I had read up on Sylvia Plath’s life prior to this book and was extremely fascinated by how much this book parallels her life. While the book is about a deep depression, I did not find it depressing. The start of the book is her time in New York and the last third is while she is in a Mental Hospital. As one of the girls in our book club stated, as Esther finds herself deeper in her depression and break down – the writing becomes even more beautiful.
“I saw my life branching out before me like the green fig tree in the story. From the tip of every branch, like a fat purple fig, a wonderful future beckoned and winked. One fig was a husband and a happy home and children, and another fig was a famous poet and another fig was a brilliant professor, and another fig was Ee Gee, the amazing editor, and another fig was Europe and Africa and South America, and another fig was Constantin and Socrates and Attila and a pack of other lovers with queer names and offbeat professions, and another fig was an Olympic lady crew champion, and beyond and above these figs were many more figs I couldn’t quite make out.
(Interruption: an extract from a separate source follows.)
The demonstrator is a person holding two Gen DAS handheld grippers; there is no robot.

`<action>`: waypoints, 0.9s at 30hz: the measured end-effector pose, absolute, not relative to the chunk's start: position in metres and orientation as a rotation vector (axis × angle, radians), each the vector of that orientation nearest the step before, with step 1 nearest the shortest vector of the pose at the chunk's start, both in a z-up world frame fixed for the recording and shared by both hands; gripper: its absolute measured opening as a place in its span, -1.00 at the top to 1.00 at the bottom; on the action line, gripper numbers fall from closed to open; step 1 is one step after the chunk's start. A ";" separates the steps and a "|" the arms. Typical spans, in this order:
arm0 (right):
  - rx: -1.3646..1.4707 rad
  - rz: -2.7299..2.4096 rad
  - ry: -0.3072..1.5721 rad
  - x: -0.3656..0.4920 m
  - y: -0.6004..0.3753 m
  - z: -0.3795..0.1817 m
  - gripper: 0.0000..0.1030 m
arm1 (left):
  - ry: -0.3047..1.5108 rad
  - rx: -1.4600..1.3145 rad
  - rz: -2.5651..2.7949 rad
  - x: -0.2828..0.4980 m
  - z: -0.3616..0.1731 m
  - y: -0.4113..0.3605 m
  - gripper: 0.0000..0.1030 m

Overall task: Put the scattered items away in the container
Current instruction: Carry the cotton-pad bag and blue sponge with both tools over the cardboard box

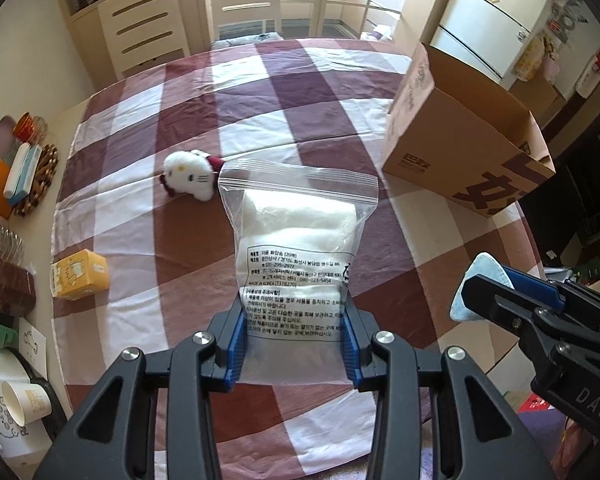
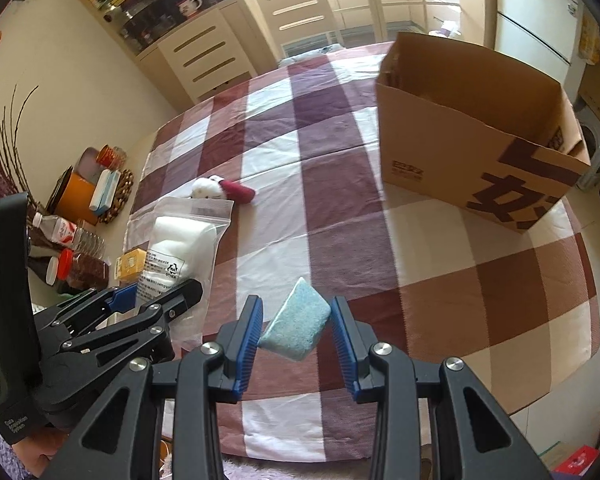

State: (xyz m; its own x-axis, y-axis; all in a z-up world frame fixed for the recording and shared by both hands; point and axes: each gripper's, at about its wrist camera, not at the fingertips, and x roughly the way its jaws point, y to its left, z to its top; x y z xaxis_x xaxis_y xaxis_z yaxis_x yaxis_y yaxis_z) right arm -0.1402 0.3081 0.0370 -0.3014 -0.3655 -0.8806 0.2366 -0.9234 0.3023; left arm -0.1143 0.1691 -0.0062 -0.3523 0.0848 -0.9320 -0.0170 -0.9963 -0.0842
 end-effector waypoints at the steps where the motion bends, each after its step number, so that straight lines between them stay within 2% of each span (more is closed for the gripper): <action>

I saw myself sitting in the crotch of this fig tree, starving to death, just because I couldn’t make up my mind which of the figs I would choose. I wanted each and every one of them, but choosing one meant losing all the rest, and, as I sat there, unable to decide, the figs began to wrinkle and go black, and, one by one, they plopped to the ground at my feet.”
While not the easiest read, I think it is an important one. As I flip between the pages of information I have on Sylvia Plath and The Bell Jar’s Esther Greenwood… I can’t help but think how much of this book is Sylvia’s story.
The book first published in January if 1961, and Sylvia Plath committed suicide in February of 1963. It was first published under the name of Victoria Lucas. The novel was not published under Sylvia’s name until 1967 and not published in the United States until 1971 per the wishes of Plath’s mother and husband.
Why Was The Bell Jar Banned?
The Bell Jar has been challenged because it openly rejects traditional marriage and motherhood. It has also been challenged for it’s characters discussion of sexuality.